*What you will do*
Retype all of the data word for word, without pictures.

*Material provided*
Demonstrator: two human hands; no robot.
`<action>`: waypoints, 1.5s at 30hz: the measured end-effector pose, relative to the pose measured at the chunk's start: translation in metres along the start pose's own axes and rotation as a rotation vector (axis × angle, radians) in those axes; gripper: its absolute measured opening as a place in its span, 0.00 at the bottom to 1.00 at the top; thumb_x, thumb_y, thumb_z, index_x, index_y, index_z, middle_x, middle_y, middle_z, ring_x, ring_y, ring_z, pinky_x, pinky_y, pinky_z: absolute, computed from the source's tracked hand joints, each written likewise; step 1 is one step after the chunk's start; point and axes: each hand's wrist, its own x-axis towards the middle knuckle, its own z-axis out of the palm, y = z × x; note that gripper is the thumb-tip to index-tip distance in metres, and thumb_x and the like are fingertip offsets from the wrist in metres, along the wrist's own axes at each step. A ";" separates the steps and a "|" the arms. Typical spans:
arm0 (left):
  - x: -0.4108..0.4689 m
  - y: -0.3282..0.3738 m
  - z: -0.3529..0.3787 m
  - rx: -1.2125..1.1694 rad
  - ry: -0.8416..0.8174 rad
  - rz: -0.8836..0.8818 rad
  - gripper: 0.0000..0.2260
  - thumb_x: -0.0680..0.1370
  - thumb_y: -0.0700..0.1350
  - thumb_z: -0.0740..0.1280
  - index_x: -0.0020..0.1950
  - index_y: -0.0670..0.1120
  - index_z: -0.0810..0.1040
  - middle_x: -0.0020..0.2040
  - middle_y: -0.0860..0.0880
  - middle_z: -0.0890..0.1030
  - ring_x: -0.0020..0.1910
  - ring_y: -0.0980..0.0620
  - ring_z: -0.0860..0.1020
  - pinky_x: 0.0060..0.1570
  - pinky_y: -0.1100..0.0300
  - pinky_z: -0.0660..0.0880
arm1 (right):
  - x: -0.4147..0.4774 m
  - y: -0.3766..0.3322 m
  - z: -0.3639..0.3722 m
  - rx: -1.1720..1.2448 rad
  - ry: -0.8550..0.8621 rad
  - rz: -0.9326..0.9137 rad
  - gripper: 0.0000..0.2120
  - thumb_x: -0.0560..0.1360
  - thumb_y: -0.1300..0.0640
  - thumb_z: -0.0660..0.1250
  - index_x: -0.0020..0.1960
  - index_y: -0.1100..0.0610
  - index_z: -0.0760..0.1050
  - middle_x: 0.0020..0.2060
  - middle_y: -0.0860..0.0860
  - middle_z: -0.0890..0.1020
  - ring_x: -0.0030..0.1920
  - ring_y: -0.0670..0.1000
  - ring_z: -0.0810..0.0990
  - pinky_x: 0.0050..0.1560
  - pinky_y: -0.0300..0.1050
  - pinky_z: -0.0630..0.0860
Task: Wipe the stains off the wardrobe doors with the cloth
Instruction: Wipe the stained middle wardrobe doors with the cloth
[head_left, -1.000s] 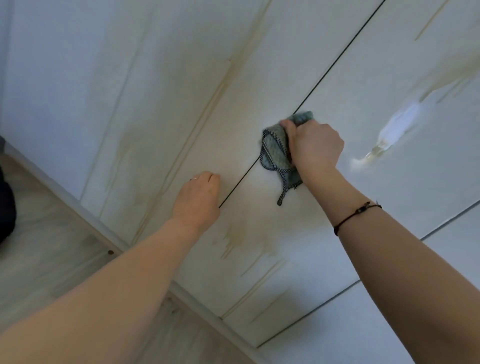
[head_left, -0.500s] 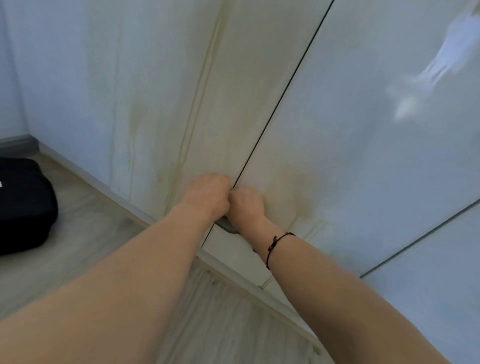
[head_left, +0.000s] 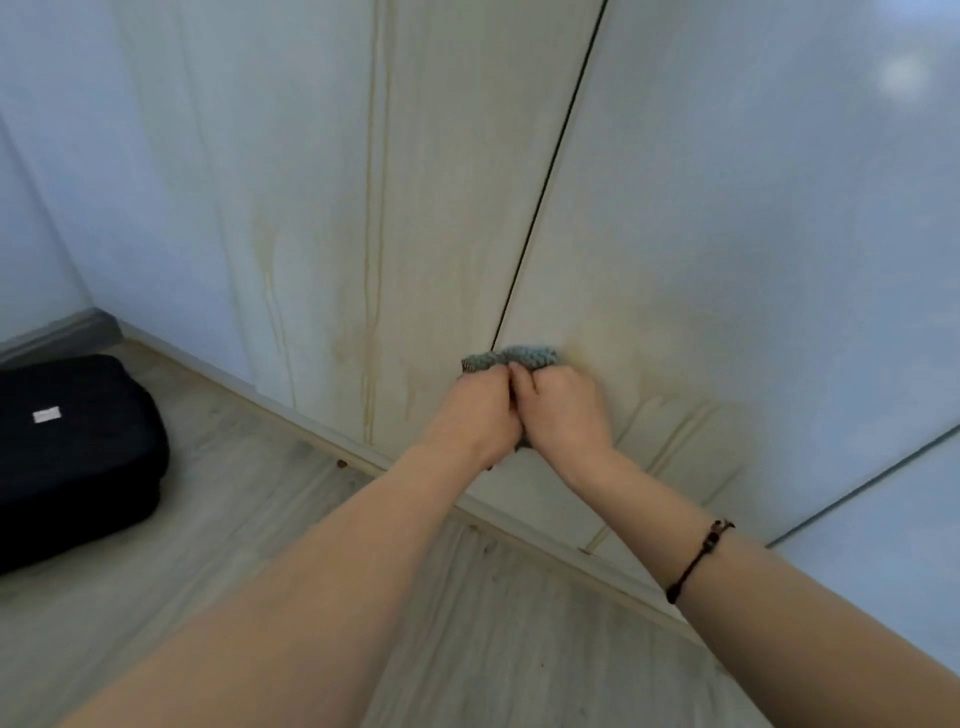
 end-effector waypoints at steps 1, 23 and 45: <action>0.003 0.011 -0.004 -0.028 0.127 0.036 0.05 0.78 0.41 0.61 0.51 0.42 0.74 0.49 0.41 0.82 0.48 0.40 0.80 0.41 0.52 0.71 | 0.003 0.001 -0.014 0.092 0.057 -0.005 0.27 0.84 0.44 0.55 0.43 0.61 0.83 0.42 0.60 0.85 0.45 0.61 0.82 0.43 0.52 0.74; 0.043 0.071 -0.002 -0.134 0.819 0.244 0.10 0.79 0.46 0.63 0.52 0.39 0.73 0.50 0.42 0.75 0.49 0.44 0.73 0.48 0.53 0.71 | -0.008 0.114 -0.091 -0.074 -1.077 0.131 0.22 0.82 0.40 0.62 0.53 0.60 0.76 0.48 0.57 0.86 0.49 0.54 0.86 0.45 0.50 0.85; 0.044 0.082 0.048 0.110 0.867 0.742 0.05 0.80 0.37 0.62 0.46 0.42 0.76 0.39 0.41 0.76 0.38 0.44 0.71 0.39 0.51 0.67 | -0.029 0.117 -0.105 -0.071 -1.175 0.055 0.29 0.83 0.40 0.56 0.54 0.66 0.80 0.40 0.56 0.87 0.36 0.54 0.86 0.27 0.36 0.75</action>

*Answer to the problem*
Demonstrator: two human hands; no robot.
`<action>`: waypoints, 1.5s at 30hz: the measured end-effector pose, relative to the pose measured at the chunk's start: translation in metres along the start pose's own axes and rotation as a rotation vector (axis × angle, radians) in those axes; gripper: its absolute measured opening as a place in its span, 0.00 at the bottom to 1.00 at the top; thumb_x, thumb_y, thumb_z, index_x, index_y, index_z, middle_x, middle_y, middle_z, ring_x, ring_y, ring_z, pinky_x, pinky_y, pinky_z: absolute, computed from the source's tracked hand joints, each written likewise; step 1 is one step after the chunk's start; point and axes: each hand's wrist, its own x-axis towards the middle knuckle, its own z-axis out of the palm, y = z × x; note that gripper is the thumb-tip to index-tip distance in metres, and thumb_x and the like are fingertip offsets from the wrist in metres, along the wrist's own axes at each step. A ";" separates the steps and a "|" the arms. Typical spans:
arm0 (left):
  - x: -0.4108..0.4689 m
  - y: -0.3282..0.3738 m
  - z: -0.3529..0.3787 m
  - rx: -1.2125..1.1694 rad
  - ry: -0.8416..0.8174 rad
  - rz: -0.8836..0.8818 rad
  - gripper: 0.0000..0.2260
  - thumb_x: -0.0680..0.1370
  - thumb_y: -0.0700..0.1350
  - thumb_z: -0.0740..0.1280
  - index_x: -0.0020..0.1950
  - index_y: -0.0670..0.1120
  - index_z: -0.0810..0.1040
  - middle_x: -0.0020..0.2040
  - middle_y: -0.0860..0.0880
  - middle_z: -0.0890..0.1030
  - ring_x: -0.0020..0.1910
  - ring_y: -0.0980..0.0620
  - ring_z: -0.0860..0.1020
  - pinky_x: 0.0060..0.1570
  - pinky_y: -0.1100..0.0300
  - pinky_z: -0.0660..0.0880
arm1 (right):
  - x: -0.4147..0.4774 m
  - y: -0.3766..0.3322 m
  - z: -0.3639..0.3722 m
  - rx: -1.1720..1.2448 rad
  - ry: -0.8550..0.8621 rad
  - rz: -0.9326..0.9137 rad
  - gripper: 0.0000..0.2120
  - thumb_x: -0.0560..0.1360
  - thumb_y: -0.1300..0.0640
  - thumb_z: -0.0660..0.1250
  - index_x: -0.0020..0.1960
  - index_y: -0.1100..0.0610
  - index_z: -0.0760..0.1050
  - middle_x: 0.0020..0.2060
  - middle_y: -0.0860..0.0860
  - middle_z: -0.0890..0.1020
  - ring_x: -0.0030..0.1920
  - ring_y: -0.0670..0.1000
  - ring_z: -0.0810..0.0990
  - pinky_x: 0.0050..0.1560
  - pinky_y: -0.0300..0.1050
  - pinky_z: -0.0630..0.0860
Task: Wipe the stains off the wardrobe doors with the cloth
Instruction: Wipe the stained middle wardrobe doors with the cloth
[head_left, -1.000s] 
[head_left, -0.500s] 
[head_left, +0.000s] 
 end-effector waypoints at steps 1, 23 and 45: <action>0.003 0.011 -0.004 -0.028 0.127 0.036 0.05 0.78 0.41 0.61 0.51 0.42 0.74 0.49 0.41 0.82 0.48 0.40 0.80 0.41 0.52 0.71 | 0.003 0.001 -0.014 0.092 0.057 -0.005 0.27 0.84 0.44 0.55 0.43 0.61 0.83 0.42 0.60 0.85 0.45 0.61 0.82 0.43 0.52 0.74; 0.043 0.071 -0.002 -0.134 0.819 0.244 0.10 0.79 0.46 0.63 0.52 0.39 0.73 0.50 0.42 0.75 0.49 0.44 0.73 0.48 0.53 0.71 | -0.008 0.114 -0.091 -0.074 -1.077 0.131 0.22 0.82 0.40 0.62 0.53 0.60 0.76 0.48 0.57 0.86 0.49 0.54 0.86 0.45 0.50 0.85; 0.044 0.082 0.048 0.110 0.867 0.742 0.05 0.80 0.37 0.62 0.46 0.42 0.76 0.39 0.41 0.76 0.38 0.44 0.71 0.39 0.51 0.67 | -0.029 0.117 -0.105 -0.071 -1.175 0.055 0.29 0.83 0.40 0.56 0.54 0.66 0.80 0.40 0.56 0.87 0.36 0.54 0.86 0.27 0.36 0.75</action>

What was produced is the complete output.